This year has been extremely busy, I got a new job, I am finishing up my master’s degree, and this summer I got married. All of these thing are relatively commonplace and don’t really warrant a whole lot of explanation. The only thing, of these three, that is exceptional is the fact that the woman I married belongs to a different religious tradition that I do. I was raised Catholic outside of Chicago, went to Sunday school and ended up studying Catholic theology. My wife grew up just outside of Birmingham, Alabama; she also attended Sunday school and minored in religious studies at the same Catholic institution that I attended. We both came from similar socioeconomic backgrounds and share a lot of the same values and interests. One of the few major differences between us is that, while I was attending Sunday school at Our Lady of Mt. Carmel, my wife was attending Sunday school at Temple Emanuel. I prepared for confirmation while she prepared for her Bat-Mitzvah. Her Sabbath is on Saturday and mine is on Sunday.

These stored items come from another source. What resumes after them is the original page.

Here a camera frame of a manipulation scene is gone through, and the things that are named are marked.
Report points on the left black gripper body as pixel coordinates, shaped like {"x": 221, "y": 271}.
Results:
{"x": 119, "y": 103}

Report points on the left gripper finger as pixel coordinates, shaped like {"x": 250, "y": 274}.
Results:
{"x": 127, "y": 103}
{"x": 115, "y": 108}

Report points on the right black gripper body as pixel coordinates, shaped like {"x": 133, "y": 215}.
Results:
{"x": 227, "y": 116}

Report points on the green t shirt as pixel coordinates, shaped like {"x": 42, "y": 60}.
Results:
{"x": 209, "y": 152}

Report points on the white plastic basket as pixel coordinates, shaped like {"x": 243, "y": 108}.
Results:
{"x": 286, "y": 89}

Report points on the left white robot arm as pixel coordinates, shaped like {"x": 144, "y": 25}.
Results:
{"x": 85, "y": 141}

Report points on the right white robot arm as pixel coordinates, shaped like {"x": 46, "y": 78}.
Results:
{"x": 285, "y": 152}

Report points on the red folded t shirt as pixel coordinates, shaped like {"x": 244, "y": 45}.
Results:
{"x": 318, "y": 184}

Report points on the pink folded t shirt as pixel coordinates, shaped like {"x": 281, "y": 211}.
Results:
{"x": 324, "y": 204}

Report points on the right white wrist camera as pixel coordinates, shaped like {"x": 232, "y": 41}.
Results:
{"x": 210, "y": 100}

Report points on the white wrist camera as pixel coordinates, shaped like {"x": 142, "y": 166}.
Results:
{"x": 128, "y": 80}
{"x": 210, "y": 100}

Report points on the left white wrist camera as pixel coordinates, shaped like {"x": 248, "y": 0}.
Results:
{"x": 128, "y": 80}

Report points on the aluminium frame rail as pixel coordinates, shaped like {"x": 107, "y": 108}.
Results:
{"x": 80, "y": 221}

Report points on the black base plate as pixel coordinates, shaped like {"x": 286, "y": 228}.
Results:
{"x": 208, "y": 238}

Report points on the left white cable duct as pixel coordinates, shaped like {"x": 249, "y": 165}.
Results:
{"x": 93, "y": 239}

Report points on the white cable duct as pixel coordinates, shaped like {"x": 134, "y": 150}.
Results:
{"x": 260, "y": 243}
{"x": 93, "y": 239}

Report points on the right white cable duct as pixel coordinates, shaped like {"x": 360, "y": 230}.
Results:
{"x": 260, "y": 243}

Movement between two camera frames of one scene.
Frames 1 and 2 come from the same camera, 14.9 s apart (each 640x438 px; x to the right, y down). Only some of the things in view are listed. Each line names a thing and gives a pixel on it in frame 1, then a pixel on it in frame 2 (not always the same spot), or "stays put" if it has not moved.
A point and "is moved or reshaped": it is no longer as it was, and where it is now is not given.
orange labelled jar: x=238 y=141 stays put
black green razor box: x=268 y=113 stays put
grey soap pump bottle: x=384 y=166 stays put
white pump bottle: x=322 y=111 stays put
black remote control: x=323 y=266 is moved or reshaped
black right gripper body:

I had never planned on falling in love with a Jewish girl. I actually didn’t really restrict myself to any particular religious tradition when considering who to date. I grew up knowing that my mom was raised Protestant and my Dad was raised Catholic. Their situation is definitely more common than mine, but still was a challenge and I grew up feeling as though their ‘mixed’ marriage was something that helped me to be open minded and accepting of difference. When I started dating my wife I didn’t plan on marrying her, but it soon became clear that I didn’t want to be with anyone else. From the very moment that feeling was shared between us we started to deal with some very serious questions that, from what I can tell, many couples do not discuss until after the wedding, if at all. We had to talk about religion and what it meant to us. It was a challenge for both of us. Luckily she had been to Mass and knew a pretty good amount about Catholicism and I had studied Judaism so we had a little bit of context. What became clear is that religion is not defined by the institutions we identify with but the personal connection we find within those institutions.
She would ask me questions and I realized that I was trained very well to answer these questions – even though I did not fully understand the answers. My wife found it much more difficult to explain what it meant to ‘be Jewish.’ I began to understand that struggling with identity and wrestling with questions is a huge part of the Jewish tradition. Having answers for everything is almost counter-intuitive to the Jewish imagination. As we had these conversations we both started to explore our own traditions with new eyes. This process continues, and it has enriched both of our lives in ways we could not have imagined.
Another aspect of our interfaith courtship was encountering the limits of ‘traditional’ religious ideas. To this day, whenever we share our dual-faith relationship, everyone has to ask a follow-up question, “how does that work?” Or suggesting that one of us converts. It isn’t easy facing suspicion at the very premise of the most important relationship in your life. What was especially frustrating was reading priests and rabbi’s talking about how interfaith marriages are destructive to tradition and threaten the integrity of the Tradition.
My wife has been involved in the local Jewish federation, and even worked for them for a little bit. She is really committed to the Jewish community and really wants to be involved as much as she can. About six months before our wedding she started writing for a blog for Jewish young adults in the city. When she was asked to write, she told them that she would probably write about her interfaith relationship. They agreed and she wrote a few articles. A couple of them were about our relationship, but some were about other issues she faced as a young Jewish woman.
One day she wrote an article about a Catholic-Jewish couples group we had attended. The group was a place to talk about the issues facing interfaith couples and perhaps share some solutions. Among other things, we discussed the issue of raising children. The woman who ran the group shared that she and her Orthodox Jewish husband had raised their three children in both traditions. Her story gave many of us hope and some ideas about what our life could be. When she submitted the article she got an email back that said that they could not publish the article because it was too controversial. My wife and I were both incredibly hurt, not only because they knew this is what she would write about but also because if the purpose of the blog is to engage young Jewish people, these are the kinds of real issues that they are dealing with.
This is the most extreme example of something we have experienced, especially from the Jewish community. A majority of Jewish leaders reject the notion of inter-marriage because of some fear that it will destroy the integrity of the Jewish community. The problem is that anyone who has been on J-Date knows that finding a partner who fulfills you in every way a spouse should, and is also Jewish, is incredibly difficult. The reality is that the Jewish community is losing people who would otherwise be involved, because they condemn their choice of spouse.
Obviously these issues are much more complicated than I can explain here but, since I have been engaged to my wife, I have felt like I am part of some group of outlaws. I hesitate to share my wife’s religious identity with people out of fear that they might treat me as less Catholic because I didn’t force her to convert for me. Fortunately most people in the Catholic Church that I have met have been incredibly supportive. We were married by a Priest and a Rabbi, both of whom we felt connected to and we continue to explore the dynamics of an Inter-faith marriage. I don’t know what the future holds for us, but I know that as long as I face it with my wife, I don’t have to worry about anything.